What the task asks => Go through the listing below and list every line with "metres".

**** Data supplied ****

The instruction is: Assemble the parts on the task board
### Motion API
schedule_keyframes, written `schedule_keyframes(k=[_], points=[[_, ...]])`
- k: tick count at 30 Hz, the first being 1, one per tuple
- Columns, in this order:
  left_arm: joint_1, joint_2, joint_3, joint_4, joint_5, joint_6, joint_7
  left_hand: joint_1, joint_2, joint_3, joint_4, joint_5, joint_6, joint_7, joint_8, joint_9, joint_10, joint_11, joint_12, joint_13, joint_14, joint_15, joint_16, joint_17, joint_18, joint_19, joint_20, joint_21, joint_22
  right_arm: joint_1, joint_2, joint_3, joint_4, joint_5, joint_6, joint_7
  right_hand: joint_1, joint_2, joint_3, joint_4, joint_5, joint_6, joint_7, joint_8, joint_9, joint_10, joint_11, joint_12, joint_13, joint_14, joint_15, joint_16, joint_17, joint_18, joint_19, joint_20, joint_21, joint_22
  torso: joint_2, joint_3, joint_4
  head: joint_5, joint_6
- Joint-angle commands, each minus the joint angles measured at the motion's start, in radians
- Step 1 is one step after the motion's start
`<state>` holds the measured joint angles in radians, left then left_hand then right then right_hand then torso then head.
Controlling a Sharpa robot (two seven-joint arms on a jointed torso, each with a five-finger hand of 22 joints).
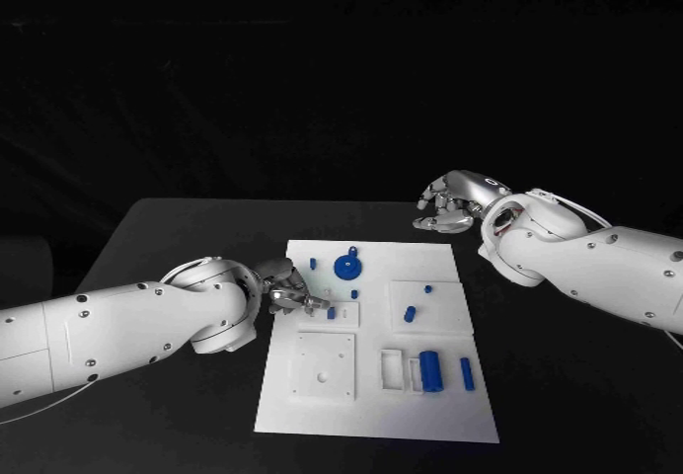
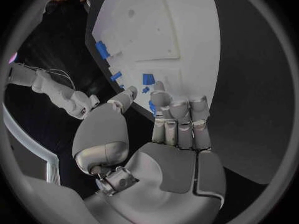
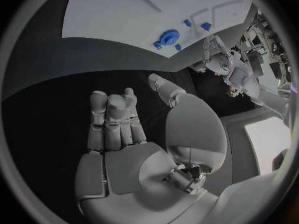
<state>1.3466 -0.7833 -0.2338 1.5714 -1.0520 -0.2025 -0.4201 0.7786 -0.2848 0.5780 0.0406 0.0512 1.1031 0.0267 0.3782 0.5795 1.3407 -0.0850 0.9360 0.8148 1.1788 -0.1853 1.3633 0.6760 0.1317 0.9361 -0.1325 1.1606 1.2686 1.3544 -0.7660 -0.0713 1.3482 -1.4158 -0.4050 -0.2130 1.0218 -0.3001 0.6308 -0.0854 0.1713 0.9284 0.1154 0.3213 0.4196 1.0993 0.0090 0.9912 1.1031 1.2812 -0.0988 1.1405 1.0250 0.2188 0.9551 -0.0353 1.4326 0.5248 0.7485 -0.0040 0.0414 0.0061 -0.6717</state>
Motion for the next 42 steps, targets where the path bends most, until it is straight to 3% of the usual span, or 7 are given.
schedule_keyframes(k=[1,10,22,42], points=[[0.004,0.005,0.001,-0.001,0.062,0.018,0.022,0.016,0.003,0.003,-0.001,0.001,-0.009,0.006,-0.006,-0.003,-0.002,0.006,-0.008,-0.005,-0.006,0.004,-0.006,-0.003,-0.020,-0.007,-0.117,-0.005,-0.003,0.000,0.000,0.000,0.000,-0.008,0.009,0.002,0.003,0.001,-0.004,0.003,0.006,-0.001,0.004,0.001,0.001,0.000,-0.003,0.004,-0.001,0.005,-0.004,-0.004,0.001,0.043,0.007,0.001,-0.007,0.001,-0.001,0.0005,0.0008,0.001,0.001],[0.005,0.037,-0.002,-0.015,0.066,0.074,0.015,0.044,0.017,0.003,0.000,0.005,-0.018,0.011,-0.016,-0.008,0.002,0.011,-0.014,-0.010,-0.004,0.008,-0.009,-0.004,-0.025,-0.007,-0.114,-0.008,-0.005,0.000,0.003,0.000,-0.001,-0.008,0.011,0.002,0.003,0.001,-0.005,0.003,0.006,-0.002,0.004,0.001,0.001,0.000,-0.003,0.004,-0.001,0.005,-0.004,-0.004,0.001,0.043,0.007,0.001,-0.007,0.001,0.001,0.0001,0.0002,0.003,0.001],[0.004,0.079,-0.003,-0.040,0.005,0.089,0.012,0.057,0.030,-0.004,0.000,0.004,-0.016,0.011,-0.018,-0.009,0.005,0.011,-0.014,-0.010,-0.002,0.009,-0.008,-0.002,-0.027,-0.005,-0.114,-0.006,-0.005,0.000,0.005,0.000,0.000,-0.008,0.011,0.002,0.002,0.001,-0.005,0.004,0.006,-0.002,0.004,0.000,0.001,0.000,-0.002,0.005,-0.002,0.006,-0.004,-0.004,0.001,0.043,0.007,0.001,-0.007,0.001,0.001,0.0002,-0.0015,0.003,-0.001],[0.000,0.099,-0.004,-0.077,-0.019,0.115,-0.004,0.063,0.047,-0.024,0.023,0.003,0.015,0.000,-0.005,-0.004,0.022,0.000,-0.006,-0.006,0.014,-0.001,0.003,0.004,-0.025,0.007,-0.120,0.002,-0.004,0.000,0.004,0.000,0.002,-0.008,0.012,0.002,0.002,0.001,-0.006,0.005,0.006,-0.002,0.004,0.001,0.002,0.000,-0.002,0.005,-0.002,0.006,-0.004,-0.005,0.002,0.043,0.007,0.001,-0.007,0.002,0.002,0.0000,-0.0008,-0.003,-0.005]])
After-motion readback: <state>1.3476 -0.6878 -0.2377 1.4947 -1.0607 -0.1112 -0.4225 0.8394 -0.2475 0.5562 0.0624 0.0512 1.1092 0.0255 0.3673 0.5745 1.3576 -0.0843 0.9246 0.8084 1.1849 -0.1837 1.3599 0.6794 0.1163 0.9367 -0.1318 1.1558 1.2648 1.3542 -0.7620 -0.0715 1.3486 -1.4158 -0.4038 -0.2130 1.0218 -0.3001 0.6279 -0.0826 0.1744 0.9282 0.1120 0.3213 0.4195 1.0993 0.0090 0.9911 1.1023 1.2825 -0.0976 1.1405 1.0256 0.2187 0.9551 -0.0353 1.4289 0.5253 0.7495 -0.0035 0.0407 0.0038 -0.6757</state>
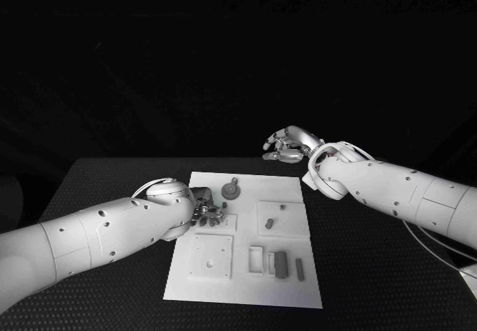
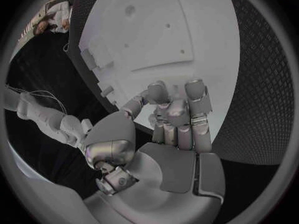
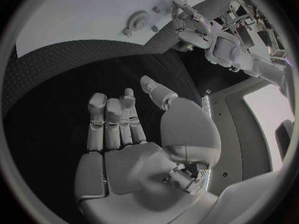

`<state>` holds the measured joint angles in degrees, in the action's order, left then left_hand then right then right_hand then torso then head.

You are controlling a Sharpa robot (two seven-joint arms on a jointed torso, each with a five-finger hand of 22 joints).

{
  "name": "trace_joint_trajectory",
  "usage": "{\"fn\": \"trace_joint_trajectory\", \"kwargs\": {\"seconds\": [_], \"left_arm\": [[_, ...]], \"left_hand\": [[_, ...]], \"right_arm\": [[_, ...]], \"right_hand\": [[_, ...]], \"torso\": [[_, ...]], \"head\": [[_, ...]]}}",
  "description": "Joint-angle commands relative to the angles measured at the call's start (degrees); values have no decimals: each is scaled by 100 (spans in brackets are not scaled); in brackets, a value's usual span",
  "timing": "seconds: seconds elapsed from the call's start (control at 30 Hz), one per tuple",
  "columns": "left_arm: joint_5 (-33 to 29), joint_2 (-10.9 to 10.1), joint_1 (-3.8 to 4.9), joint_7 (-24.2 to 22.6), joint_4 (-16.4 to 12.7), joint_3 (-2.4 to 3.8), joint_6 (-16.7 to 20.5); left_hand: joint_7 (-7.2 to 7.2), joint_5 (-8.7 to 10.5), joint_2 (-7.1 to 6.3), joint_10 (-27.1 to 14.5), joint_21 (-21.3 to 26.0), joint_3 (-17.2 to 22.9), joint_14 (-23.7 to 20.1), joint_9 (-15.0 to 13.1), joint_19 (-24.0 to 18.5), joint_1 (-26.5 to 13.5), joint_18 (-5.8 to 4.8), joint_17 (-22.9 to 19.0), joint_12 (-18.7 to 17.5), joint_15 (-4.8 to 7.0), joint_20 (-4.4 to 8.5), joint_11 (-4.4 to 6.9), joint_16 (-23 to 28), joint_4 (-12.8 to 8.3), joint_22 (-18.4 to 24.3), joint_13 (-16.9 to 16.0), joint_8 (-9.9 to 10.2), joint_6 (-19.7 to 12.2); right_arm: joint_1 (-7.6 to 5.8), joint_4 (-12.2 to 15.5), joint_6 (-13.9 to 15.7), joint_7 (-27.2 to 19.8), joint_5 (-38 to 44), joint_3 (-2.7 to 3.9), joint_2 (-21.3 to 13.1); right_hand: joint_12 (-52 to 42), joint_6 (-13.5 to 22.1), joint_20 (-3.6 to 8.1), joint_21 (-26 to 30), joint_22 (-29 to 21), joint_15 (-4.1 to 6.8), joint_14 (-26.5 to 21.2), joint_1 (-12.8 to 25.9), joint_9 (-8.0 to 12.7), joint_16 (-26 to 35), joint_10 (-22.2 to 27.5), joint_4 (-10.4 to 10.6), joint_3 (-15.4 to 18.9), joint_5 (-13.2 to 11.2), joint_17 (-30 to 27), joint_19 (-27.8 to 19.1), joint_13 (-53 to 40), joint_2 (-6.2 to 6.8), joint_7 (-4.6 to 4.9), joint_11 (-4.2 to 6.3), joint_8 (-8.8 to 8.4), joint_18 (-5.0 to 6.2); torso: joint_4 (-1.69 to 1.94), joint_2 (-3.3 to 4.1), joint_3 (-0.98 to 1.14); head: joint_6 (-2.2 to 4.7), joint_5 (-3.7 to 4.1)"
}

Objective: Assemble the parts on the task board

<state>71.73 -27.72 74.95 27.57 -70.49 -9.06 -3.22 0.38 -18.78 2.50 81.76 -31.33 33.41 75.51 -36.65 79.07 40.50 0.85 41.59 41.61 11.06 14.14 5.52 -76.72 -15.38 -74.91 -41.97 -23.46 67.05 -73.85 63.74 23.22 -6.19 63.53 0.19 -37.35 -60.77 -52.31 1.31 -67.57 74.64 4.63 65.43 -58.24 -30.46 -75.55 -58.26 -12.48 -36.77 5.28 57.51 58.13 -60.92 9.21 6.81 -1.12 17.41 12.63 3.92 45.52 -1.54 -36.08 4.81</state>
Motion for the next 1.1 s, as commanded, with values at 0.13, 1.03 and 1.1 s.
{"fn": "trace_joint_trajectory", "kwargs": {"seconds": [0.13, 1.03, 1.1], "left_arm": [[127, -34, -55, 213, 73, -51, -202], [137, 10, -55, 173, 71, -60, -455], [137, 10, -55, 166, 73, -60, -461]], "left_hand": [[25, 23, 385, -68, -24, 48, -56, 9, 17, 336, 39, -8, 35, 48, 54, 10, -33, -77, -119, 8, 15, 58], [35, 85, 347, -82, -18, 36, -74, 3, -8, 371, 40, -69, 33, 37, 51, -1, -45, -87, -116, 38, 30, 35], [35, 85, 349, -81, -18, 38, -74, 2, -8, 375, 40, -71, 34, 37, 51, -1, -46, -89, -116, 38, 29, 36]], "right_arm": [[-2, 1, -57, -29, 42, 3, 8], [-1, 0, -63, -30, 42, 3, 13], [-1, -2, -63, -31, 42, 3, 14]], "right_hand": [[-5, -35, -3, 30, 7, 8, -42, 34, -10, 19, 24, 40, 1, 11, -8, -29, 8, 31, 90, -22, -34, 237], [-9, -35, -4, 32, 9, 7, -44, 37, -15, 18, 26, 45, 3, 12, -9, -29, 12, 32, 90, -23, -36, 237], [-9, -35, -4, 32, 9, 7, -44, 37, -15, 18, 26, 45, 3, 11, -9, -29, 12, 32, 90, -23, -36, 237]], "torso": [[-1, 1, -1], [-2, 1, -2], [-2, 2, -1]], "head": [[0, 1], [-26, 3], [-28, 3]]}}
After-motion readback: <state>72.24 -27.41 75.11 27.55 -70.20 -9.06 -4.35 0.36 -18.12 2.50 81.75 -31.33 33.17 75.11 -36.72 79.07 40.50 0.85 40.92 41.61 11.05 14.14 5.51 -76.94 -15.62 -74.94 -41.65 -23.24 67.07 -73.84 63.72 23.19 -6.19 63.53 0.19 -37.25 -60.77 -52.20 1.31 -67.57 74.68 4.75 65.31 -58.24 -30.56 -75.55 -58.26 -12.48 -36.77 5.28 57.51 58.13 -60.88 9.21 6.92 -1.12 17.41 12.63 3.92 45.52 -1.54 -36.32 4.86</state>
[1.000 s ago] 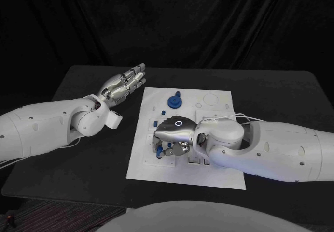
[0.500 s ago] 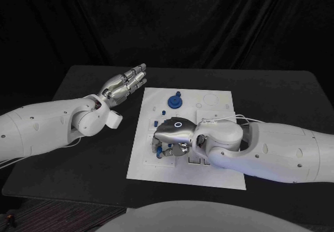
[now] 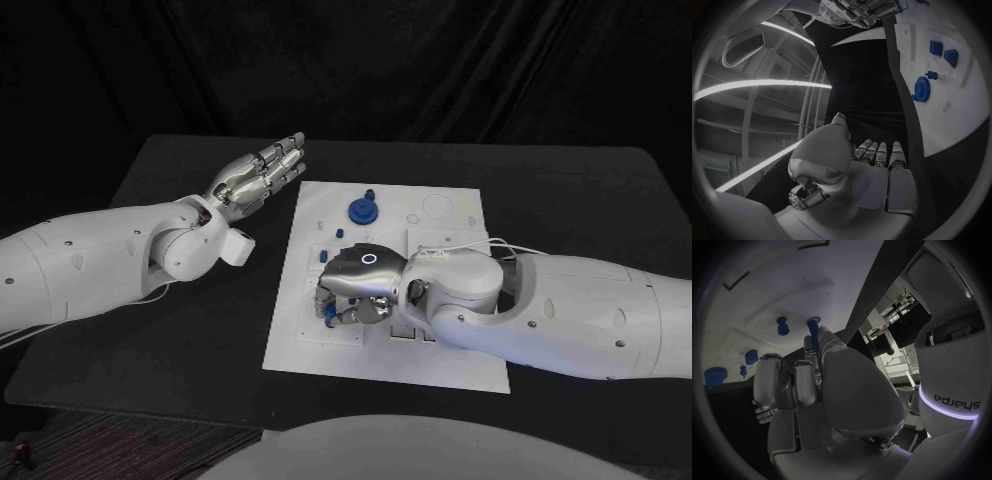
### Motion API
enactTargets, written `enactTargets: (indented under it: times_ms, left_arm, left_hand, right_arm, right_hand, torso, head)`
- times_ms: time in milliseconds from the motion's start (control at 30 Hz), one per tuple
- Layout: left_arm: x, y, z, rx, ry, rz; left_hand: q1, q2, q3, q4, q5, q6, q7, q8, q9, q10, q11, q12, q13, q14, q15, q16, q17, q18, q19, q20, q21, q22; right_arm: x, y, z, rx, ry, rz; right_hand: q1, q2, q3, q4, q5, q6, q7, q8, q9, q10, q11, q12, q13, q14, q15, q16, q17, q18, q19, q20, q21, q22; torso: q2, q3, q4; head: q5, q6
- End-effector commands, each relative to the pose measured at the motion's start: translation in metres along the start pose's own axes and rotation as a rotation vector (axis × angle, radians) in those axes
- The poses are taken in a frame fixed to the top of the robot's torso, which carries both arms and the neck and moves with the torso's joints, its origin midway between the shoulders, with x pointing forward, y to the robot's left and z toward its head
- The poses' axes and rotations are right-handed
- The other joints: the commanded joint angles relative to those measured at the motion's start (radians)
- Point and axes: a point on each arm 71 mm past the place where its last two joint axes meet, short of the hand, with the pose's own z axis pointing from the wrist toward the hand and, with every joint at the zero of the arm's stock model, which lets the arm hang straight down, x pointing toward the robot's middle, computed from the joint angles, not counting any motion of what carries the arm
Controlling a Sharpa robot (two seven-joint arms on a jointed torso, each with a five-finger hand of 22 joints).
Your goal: Assemble the parts on the task board
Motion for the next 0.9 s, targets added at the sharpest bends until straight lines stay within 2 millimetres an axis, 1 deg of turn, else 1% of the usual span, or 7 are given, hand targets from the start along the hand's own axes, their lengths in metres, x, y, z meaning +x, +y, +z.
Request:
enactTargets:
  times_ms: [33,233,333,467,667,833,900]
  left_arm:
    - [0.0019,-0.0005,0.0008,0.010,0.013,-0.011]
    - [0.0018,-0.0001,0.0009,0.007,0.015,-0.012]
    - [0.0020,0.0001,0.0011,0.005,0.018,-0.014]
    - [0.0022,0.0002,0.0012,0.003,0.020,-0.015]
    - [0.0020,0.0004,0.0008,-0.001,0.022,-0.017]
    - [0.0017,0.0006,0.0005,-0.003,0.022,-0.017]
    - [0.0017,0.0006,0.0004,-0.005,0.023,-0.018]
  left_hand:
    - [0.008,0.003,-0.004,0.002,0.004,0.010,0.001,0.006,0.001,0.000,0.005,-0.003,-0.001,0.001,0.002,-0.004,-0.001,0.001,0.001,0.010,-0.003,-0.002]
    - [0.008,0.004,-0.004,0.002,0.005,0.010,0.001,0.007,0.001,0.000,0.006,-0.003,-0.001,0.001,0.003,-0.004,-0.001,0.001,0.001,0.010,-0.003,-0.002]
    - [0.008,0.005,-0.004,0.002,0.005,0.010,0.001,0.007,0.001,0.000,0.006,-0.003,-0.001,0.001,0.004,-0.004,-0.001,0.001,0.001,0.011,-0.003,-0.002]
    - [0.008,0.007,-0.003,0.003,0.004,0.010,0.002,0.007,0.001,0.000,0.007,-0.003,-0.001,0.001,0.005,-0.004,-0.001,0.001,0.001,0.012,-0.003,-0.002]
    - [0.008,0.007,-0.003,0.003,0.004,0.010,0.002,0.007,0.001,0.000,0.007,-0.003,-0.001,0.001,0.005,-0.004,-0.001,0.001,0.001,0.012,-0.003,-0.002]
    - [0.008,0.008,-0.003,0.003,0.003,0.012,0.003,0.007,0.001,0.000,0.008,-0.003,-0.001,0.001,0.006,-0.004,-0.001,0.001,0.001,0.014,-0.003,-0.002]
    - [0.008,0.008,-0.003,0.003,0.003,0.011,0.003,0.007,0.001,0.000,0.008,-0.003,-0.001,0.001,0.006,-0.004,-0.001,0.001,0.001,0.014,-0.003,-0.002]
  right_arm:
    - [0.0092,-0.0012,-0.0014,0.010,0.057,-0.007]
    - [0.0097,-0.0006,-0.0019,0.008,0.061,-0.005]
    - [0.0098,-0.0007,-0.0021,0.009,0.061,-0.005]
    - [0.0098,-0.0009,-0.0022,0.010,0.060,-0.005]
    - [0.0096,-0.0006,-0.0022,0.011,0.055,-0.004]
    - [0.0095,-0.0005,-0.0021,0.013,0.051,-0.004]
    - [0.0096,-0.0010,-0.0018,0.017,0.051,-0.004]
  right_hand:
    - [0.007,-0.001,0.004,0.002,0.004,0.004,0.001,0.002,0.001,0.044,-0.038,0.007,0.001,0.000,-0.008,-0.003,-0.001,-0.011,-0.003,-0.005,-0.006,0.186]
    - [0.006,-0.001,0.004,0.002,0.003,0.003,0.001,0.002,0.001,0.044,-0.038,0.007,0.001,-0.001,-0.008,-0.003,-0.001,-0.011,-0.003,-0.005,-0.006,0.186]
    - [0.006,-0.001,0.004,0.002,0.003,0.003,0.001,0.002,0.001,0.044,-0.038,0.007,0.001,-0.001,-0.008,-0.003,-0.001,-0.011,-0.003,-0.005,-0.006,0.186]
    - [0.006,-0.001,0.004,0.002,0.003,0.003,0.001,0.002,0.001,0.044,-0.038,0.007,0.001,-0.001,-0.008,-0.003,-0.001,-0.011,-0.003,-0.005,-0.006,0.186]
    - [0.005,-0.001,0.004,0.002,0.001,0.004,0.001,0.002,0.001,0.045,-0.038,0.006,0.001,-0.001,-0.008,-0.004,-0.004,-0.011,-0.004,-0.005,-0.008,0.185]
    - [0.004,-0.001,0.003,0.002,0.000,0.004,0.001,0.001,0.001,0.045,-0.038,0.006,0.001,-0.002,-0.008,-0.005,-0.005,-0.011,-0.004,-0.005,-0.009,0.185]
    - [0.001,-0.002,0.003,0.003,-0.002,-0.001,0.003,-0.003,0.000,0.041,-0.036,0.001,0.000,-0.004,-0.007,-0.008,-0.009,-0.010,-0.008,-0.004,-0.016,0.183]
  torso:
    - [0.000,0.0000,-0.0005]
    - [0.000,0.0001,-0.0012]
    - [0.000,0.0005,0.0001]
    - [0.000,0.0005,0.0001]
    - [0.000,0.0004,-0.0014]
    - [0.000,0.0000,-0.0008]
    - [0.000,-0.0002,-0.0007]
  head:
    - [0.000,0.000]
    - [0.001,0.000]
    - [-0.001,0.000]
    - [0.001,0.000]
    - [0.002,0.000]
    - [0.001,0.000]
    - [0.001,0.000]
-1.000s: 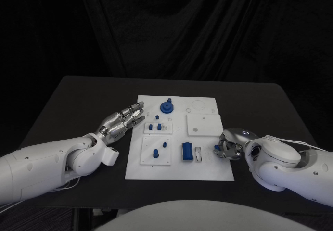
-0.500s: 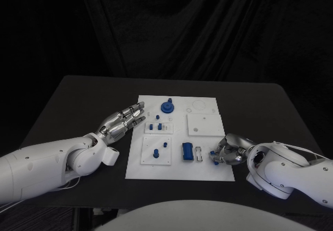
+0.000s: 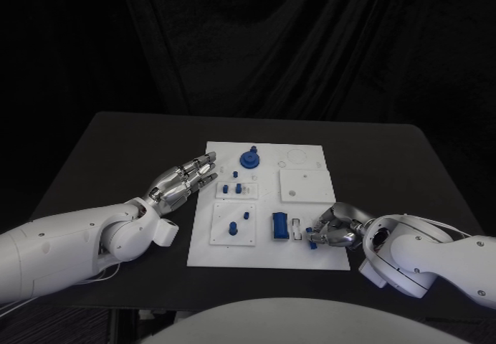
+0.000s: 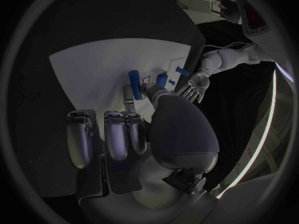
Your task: Assemble the parts on the task board
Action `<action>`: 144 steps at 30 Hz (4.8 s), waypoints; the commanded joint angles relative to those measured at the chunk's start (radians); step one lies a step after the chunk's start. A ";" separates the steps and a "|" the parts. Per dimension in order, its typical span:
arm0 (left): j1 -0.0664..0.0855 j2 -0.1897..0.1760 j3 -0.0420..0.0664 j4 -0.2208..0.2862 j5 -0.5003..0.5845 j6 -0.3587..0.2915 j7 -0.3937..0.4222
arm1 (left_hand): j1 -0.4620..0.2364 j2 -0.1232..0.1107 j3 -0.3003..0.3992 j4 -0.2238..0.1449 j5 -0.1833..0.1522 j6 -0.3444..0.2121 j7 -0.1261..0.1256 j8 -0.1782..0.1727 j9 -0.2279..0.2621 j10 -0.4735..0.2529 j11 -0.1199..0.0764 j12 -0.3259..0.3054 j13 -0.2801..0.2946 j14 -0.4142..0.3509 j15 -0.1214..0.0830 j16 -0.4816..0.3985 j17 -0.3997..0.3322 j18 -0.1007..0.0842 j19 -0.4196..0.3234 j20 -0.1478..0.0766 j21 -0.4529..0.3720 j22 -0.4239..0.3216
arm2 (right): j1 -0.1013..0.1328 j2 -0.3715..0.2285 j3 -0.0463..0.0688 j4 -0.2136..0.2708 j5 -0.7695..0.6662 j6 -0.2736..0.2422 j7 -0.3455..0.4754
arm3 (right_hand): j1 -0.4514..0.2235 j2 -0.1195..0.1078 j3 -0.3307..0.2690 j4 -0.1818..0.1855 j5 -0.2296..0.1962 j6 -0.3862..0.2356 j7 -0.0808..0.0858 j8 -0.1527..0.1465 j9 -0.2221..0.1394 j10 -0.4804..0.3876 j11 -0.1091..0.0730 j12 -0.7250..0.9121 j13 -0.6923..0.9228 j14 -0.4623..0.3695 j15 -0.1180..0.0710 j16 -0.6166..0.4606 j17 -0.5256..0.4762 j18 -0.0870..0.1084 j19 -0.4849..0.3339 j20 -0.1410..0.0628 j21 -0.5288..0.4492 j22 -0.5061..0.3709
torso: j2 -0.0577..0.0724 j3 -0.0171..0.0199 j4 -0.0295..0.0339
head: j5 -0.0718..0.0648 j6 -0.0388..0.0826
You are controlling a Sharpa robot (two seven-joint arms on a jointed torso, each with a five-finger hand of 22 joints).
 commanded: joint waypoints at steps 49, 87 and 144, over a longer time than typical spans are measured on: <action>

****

Solution to this problem =>
- End-effector commands, each relative to the pose measured at the motion's start: translation in metres along the start pose's own axes and rotation as a rotation vector (axis × angle, radians) in those axes
Motion for the next 0.9 s, targets added at the sharpest bends until straight lines stay within 2 millimetres an axis, 1 deg of turn, else 1% of the usual span, or 7 are given, hand targets from the start along the hand's own axes, their lengths in metres, x, y, z meaning +x, +y, +z.

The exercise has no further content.